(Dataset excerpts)
....

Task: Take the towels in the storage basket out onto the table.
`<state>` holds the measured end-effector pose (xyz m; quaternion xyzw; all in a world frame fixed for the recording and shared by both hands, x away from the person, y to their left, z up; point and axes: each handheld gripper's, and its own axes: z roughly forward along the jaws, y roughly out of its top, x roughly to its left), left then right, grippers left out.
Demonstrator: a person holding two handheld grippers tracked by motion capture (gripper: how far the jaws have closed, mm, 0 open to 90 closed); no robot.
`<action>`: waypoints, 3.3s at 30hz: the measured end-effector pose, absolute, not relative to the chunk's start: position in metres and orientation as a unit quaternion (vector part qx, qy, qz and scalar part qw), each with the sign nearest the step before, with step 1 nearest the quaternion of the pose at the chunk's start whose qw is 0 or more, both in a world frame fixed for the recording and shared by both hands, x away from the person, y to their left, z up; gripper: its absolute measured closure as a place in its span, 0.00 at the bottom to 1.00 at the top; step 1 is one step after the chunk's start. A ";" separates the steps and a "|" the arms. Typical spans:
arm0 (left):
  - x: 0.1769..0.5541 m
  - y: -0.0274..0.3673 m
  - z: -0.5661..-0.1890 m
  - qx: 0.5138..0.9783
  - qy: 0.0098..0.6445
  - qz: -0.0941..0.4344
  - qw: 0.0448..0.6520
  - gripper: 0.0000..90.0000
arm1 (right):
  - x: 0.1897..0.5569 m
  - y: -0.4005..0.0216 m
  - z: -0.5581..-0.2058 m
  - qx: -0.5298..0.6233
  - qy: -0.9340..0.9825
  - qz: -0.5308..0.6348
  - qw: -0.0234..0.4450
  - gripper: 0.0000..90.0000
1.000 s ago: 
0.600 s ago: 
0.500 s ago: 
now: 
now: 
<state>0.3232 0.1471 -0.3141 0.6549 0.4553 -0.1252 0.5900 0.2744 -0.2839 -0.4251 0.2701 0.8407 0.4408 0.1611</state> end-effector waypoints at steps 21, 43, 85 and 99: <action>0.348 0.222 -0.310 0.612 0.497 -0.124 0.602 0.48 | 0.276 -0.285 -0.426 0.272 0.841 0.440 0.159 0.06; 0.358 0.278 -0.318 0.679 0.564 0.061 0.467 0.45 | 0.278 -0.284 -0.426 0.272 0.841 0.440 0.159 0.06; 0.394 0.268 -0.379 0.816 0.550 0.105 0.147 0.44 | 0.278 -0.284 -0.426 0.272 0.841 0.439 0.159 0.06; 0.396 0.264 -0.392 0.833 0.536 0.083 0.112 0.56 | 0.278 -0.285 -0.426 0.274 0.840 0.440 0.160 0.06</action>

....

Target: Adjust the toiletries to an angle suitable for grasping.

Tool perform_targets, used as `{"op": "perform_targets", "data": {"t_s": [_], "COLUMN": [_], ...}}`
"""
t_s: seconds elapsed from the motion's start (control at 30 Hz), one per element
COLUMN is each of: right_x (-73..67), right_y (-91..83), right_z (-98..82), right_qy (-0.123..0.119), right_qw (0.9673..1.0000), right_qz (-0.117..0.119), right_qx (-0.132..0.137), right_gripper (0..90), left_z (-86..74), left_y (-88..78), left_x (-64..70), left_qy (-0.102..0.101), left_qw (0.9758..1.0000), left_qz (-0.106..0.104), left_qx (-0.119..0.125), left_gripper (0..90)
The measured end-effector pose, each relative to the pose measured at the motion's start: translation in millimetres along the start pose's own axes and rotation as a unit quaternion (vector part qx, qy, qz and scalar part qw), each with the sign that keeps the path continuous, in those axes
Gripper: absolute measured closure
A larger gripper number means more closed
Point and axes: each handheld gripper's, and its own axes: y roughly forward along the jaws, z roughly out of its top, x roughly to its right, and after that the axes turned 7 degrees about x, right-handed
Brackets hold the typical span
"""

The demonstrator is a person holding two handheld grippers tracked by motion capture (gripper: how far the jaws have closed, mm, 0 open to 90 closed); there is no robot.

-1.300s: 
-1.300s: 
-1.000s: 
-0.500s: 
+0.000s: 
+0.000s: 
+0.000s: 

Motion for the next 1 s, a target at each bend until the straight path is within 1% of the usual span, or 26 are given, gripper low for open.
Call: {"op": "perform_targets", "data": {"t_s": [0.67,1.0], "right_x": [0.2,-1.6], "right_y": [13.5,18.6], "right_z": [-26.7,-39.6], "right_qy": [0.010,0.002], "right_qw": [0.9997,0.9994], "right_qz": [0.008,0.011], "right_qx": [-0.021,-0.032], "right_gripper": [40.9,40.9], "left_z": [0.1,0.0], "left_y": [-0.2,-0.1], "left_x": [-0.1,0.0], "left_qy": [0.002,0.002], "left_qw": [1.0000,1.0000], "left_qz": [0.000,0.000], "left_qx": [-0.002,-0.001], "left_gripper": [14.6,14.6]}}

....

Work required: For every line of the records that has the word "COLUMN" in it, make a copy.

Exercise answer:
Tool perform_targets, used as `{"op": "perform_targets", "data": {"t_s": [_], "COLUMN": [_], ...}}`
COLUMN is each of: right_x (-73..67), right_y (-91..83), right_z (-98..82), right_qy (-0.123..0.119), right_qw (0.9673..1.0000), right_qz (-0.117..0.119), right_qx (-0.132..0.137), right_gripper (0..90), left_z (-86..74), left_y (-88..78), left_x (-64..70), left_qy (-0.102..0.101), left_qw (0.9758..1.0000), left_qz (-0.106..0.104), left_qx (-0.119..0.125), left_gripper (0..90)

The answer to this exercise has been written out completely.